Expert: Richard J. Raridon - 11/24/2010

Question
Simultaneous Equations and the Physical World?
Problem


(1) Construct a physical explanation for why the sound of thunder from a lightning strike appears after the actual bolt of lightning is observed.

(2) Devise and execute a strategy that would allow you to determine the distance to a lightning strike, given a five second time difference between seeing the lightning and hearing the thunder.

I. Under standing the problem
(a) What are the key pieces of information in the two parts of the problem statement? If desired, rewrite them in your own words.

(b) in your opinion, would it be better to approach these two problems separately, or as one large problem? explain your reasoning.

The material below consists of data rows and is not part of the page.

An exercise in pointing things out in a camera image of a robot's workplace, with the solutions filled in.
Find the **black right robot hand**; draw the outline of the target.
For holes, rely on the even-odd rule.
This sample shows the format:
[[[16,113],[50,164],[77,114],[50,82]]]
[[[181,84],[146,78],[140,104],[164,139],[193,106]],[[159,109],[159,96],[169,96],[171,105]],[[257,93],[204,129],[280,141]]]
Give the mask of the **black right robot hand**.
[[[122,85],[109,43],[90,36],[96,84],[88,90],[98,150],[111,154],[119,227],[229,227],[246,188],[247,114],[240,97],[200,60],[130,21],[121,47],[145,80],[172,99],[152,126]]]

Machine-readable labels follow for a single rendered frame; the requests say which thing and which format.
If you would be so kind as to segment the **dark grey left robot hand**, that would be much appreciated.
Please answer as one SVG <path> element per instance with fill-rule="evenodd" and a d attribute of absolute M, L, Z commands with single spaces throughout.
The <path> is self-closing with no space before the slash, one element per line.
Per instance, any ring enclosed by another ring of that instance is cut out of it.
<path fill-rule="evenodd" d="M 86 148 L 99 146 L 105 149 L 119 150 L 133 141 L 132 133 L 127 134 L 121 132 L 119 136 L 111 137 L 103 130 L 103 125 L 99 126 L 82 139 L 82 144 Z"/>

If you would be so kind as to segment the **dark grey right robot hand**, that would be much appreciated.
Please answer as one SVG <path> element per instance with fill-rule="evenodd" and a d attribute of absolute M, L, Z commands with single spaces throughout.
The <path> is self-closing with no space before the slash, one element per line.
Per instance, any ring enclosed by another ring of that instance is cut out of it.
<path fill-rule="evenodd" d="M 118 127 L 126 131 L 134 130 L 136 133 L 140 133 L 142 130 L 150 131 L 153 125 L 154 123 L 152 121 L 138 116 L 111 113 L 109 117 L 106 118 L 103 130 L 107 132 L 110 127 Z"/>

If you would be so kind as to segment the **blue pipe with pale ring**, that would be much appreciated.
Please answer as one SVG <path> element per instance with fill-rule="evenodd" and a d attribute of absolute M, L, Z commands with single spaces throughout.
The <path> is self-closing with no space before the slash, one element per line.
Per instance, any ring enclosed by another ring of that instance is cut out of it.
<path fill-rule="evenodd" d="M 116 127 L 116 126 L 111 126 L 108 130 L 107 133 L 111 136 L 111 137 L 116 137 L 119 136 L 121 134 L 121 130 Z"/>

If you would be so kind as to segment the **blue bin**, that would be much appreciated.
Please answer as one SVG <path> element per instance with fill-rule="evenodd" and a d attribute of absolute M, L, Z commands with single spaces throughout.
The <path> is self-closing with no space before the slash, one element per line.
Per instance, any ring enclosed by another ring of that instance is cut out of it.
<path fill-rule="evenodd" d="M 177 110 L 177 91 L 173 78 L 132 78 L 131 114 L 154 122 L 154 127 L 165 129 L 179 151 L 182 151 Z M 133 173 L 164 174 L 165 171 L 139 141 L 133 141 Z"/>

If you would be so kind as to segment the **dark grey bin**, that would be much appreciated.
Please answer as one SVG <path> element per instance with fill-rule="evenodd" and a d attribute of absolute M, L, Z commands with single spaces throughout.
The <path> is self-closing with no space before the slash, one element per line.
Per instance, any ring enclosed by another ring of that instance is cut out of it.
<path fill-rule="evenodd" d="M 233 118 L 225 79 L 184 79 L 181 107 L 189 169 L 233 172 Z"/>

(c) DO you have all of the information you need to solve the two parts of the problem? If not, what additional information of clarification do you need? After recording the additional information that you think is necessary, research any missing information and then proceed.

(Hint) Distance= Rate x Time

II. Devise a plan

(d) For the first part of the problem state your explanation for the difference in time between when lightning is observed and the thunder is heard. how does it compare to that of others near you in the class?

(e) For the second part, describe your problem solving strategy for finding the distance from your position to the lightning strike.

(Hint)
The following facts may be helpful in solving the second part of the problem.

* The velocity of light is approximately 3.0 x 10^8 meters per second.

* The velocity of sound depends upon the temperature of the air through which the sound waves moves. With the temperature expressed in Celsius, the velocity of sound (in meters per second) can be found using the formula. v=331+0.6T

(f) Do the facts in the hint, about the speed of light and the formula for calculating the speed of sound, suggest that you should modify your initial problem solving strategy? if so, how?


III. Carry out the plan

(g) Implement your strategy, and find the distance from your position to the lightning strike.

IV. Look Back
(h) How effective was your method? do you believe that your approach is the best strategy to solve the problem?

Answer
Obviously, when the speed of light is 186,000miles/s and the speed of sound is about 1100ft/s you're always going to see the lightning before you hear the thunder.  If the time difference is 5s, then the strike was about a mile away (5280/1100).  You hardly need to bother making the temperature correction for the speed of sound.